By Christopher J. Leonard, LCSW, M.Ed. Director of Operations
Dear Mr. Leonard,
I am pleased to say that my daughter will be coming to Sage Day for the first time this September. We are both excited but nervous about what it will be like for her to adjust to new teachers and students and she is concerned about finding her way around a new school. What advice do you have for students beginning in a new school?
Dear Mrs. N,
Great question. Even though I’ve been starting school for well over 40 years, and am beginning my 18th year at Sage Day, I still start every school year with a mixture of excitement and nervousness. No matter how long a person has been at a school as a student, teacher, administrator or parent, I think it’s helpful to adopt the mindset that, at the beginning of a new school year, we are all beginners. The great Zen master Shunryu Suzuki wrote, “In the beginner’s mind there are many possibilities, but in the expert’s mind there are few.” Suzuki knew that there were many advantages to not only accepting, but cultivating the mind of a beginner.
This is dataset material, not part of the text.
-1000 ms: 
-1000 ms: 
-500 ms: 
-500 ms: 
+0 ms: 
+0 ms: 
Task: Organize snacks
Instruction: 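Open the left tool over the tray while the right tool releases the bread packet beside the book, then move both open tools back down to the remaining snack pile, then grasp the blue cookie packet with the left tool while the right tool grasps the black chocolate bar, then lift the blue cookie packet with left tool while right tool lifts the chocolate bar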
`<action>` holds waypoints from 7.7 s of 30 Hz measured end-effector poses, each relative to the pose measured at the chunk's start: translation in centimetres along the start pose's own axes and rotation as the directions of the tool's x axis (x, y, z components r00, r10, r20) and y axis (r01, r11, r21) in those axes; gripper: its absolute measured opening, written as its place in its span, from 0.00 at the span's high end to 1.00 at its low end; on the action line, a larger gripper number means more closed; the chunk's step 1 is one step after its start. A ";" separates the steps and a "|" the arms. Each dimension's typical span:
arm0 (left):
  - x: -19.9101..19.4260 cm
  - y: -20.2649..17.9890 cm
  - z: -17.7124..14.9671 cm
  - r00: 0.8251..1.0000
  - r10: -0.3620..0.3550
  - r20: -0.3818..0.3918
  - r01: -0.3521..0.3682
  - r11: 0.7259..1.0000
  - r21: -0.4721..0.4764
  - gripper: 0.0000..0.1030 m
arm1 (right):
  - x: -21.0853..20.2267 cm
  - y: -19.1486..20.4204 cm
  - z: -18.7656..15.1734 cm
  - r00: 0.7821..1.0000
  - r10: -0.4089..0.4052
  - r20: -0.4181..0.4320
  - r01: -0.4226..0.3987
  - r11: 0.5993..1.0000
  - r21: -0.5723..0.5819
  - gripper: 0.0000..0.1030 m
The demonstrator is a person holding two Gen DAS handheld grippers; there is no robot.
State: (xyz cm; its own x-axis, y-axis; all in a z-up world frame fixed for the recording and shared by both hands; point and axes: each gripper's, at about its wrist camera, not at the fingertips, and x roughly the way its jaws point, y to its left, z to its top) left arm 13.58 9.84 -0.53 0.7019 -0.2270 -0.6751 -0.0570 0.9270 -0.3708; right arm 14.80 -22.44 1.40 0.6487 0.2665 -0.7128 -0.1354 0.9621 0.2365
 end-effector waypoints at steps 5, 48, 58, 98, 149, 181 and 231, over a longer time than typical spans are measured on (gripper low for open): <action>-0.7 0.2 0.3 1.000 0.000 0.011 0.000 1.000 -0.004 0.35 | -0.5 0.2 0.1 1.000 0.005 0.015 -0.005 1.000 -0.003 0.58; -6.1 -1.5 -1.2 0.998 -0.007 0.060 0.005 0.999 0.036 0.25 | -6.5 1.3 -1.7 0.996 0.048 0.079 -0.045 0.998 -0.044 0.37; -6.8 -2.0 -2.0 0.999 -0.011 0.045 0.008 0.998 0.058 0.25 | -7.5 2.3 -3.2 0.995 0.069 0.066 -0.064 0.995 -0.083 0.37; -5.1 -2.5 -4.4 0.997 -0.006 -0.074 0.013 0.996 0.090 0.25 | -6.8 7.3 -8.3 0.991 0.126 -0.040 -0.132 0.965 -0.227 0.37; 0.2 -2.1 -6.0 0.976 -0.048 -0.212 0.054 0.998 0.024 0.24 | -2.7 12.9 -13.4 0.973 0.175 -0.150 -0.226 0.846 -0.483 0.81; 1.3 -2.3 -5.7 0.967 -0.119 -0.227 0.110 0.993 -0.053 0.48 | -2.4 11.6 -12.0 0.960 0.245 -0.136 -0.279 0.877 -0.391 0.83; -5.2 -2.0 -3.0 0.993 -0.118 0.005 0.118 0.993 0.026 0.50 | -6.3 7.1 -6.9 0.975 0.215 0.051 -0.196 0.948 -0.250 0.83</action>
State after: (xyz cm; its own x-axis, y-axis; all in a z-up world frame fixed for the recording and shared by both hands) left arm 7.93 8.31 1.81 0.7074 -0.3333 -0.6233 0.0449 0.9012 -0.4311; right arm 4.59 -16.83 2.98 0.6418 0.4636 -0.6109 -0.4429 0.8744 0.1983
Here are a few ways to make the most of your possibilities by adopting a beginner’s mind.
In order to learn, we have to be willing to admit that we are not experts; there is much that we do not know. Listen to the teachers and students who have been part of the school. You will learn a great deal about what matters to people and how things work in the school. Even if you’re returning to the same school and have had an issue with someone in the past, hit the reset button with everyone and give them the benefit of the doubt. You will experience some pleasant surprises.
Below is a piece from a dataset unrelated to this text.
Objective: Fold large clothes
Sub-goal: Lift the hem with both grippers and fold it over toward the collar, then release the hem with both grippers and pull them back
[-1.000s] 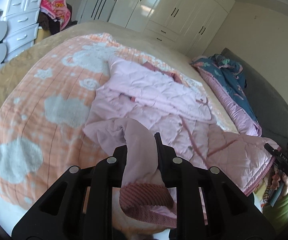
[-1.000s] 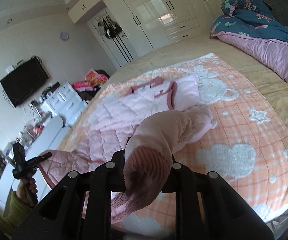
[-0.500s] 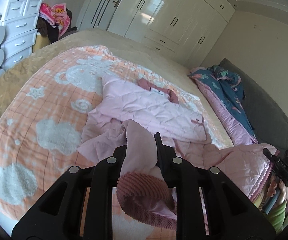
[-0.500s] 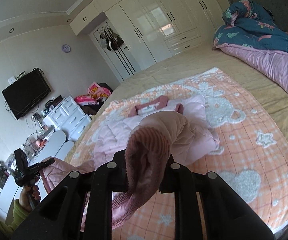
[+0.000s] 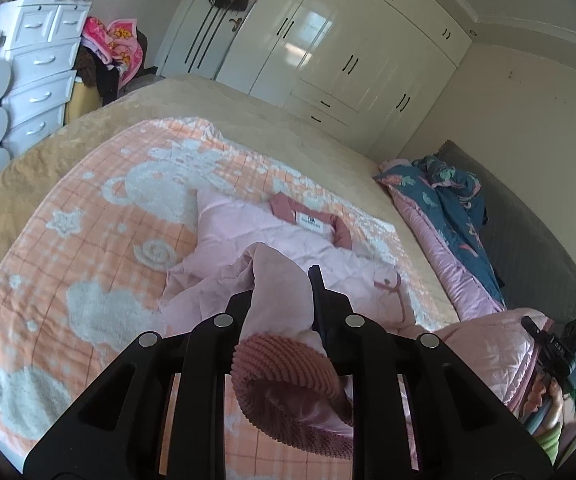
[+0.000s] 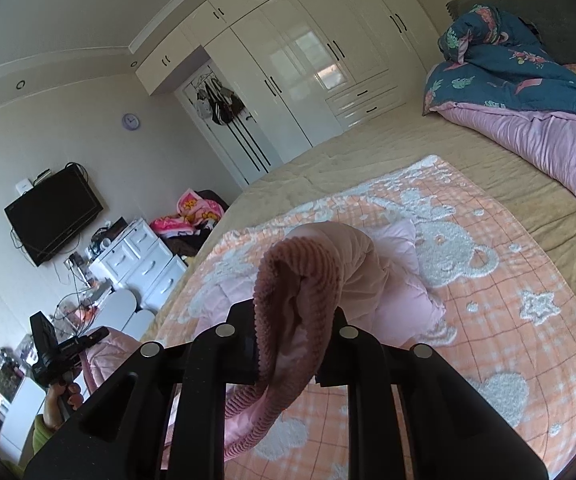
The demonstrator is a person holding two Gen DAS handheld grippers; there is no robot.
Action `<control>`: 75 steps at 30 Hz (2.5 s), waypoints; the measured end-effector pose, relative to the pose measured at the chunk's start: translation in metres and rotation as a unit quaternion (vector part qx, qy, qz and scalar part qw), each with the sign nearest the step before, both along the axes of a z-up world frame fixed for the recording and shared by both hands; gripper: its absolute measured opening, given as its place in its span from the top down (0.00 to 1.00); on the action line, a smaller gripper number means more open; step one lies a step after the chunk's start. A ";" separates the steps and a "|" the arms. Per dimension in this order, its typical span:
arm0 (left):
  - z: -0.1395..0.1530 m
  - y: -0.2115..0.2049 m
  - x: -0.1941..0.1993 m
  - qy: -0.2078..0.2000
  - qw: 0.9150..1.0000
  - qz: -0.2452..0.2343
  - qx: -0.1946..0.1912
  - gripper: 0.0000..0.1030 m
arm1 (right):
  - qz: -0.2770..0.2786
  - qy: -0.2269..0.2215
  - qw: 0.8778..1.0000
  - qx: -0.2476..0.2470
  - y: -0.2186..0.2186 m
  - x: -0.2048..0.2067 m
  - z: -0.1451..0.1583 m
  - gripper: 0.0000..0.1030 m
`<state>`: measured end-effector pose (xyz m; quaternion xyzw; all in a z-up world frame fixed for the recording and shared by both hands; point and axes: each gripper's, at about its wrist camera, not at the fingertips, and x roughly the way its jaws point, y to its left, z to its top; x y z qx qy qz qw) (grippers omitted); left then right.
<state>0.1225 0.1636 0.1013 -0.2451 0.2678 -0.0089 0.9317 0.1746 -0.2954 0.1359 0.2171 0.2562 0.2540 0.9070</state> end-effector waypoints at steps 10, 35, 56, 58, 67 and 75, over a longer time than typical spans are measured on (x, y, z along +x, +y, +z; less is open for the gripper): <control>0.027 0.009 0.022 -0.013 1.000 0.011 0.009 0.88 | -0.008 -0.006 1.000 0.014 0.002 0.020 0.020 0.84; 0.016 0.023 0.094 -0.014 0.997 0.066 0.024 0.88 | -0.080 0.064 0.994 0.036 -0.003 0.115 -0.011 0.84; -0.041 0.018 0.126 -0.034 0.988 0.128 0.084 0.88 | -0.119 0.092 0.988 0.018 0.017 0.188 -0.068 0.82; -0.046 0.018 0.130 -0.033 0.988 0.126 0.083 0.88 | -0.116 0.094 0.988 0.025 0.017 0.190 -0.072 0.77; -0.049 0.021 0.150 -0.030 0.990 0.110 0.077 0.87 | -0.084 0.021 0.991 0.101 0.011 0.172 -0.079 0.25; -0.052 0.011 0.166 -0.022 0.990 0.101 0.100 0.86 | -0.060 0.024 0.997 -0.048 0.048 0.171 -0.103 0.16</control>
Be open to new possibilities
Whether you are starting a new school year, a new job, a new relationship, it is best to keep your eyes open for new opportunities. See if you can make a new friend, try a new approach to studying or just eat something you’ve never had before for lunch. The more open you are to new possibilities the more you will benefit from your new situation. Instead of just looking at obstacles, look for ways around obstacles. I was recently reminded of the importance of looking for ways around obstacles while going downhill on a mountain bike. If you look at the big rock in the middle of the trail, you will probably run into that big rock. When you look instead for the way around the rock, you will find your way past the obstacle and continue on your way.
Be open to people
If you are new to the school, you may not know anyone. If you are returning, you may think you know more than you do. Maybe by listening you’ve heard a particular teacher is hard, or easy, or that a group of students are cliquey. Before you accept someone else’s view on people, take some time to form your own impressions. Maybe that teacher is tough but that tough teacher will help you become a better writer or more proficient in math. Maybe that group is more receptive to newcomers than they first appear. Even if a person or a group does prove to be difficult, stay open to what that person may have to teach you about patience, or facing a challenging situation.
Don’t go it alone
Another way to be open to people is to be willing to accept their support. The most successful college students know how to ask for help. They ask questions and visit their professors during office hours. Effective teachers rely on their colleagues and supervisors. Even the president of the United States has countless advisers. So, ask questions of your teachers. If you don’t understand a concept or a skill, ask for more help. Of course, if you are at Sage Day, you will also have the benefit of a therapist to whom you can turn for support whether you are grappling with managing your school work, social life, family issues or personal issues. It’s a myth that successful people go it alone. Use the supports available to you.
Replace assumptions with goals
It’s easy to go in to a new situation with old assumptions. Look at your old assumptions and consider replacing one or two of these with a new goal. Instead of the old assumption, “I’m not good at math,” try adopting the goal, “I’d like to learn the most I can in math this year.” Instead of just telling yourself, “I’m an irritable person,” be curious about what is irritating to you and adopt the goal of being less irritable.
Going into a new situation happens to us again and again in life and it makes everyone uneasy. By approaching each new situation with a beginners mind you can take full advantage of your new possibilities and make the new situation work for you.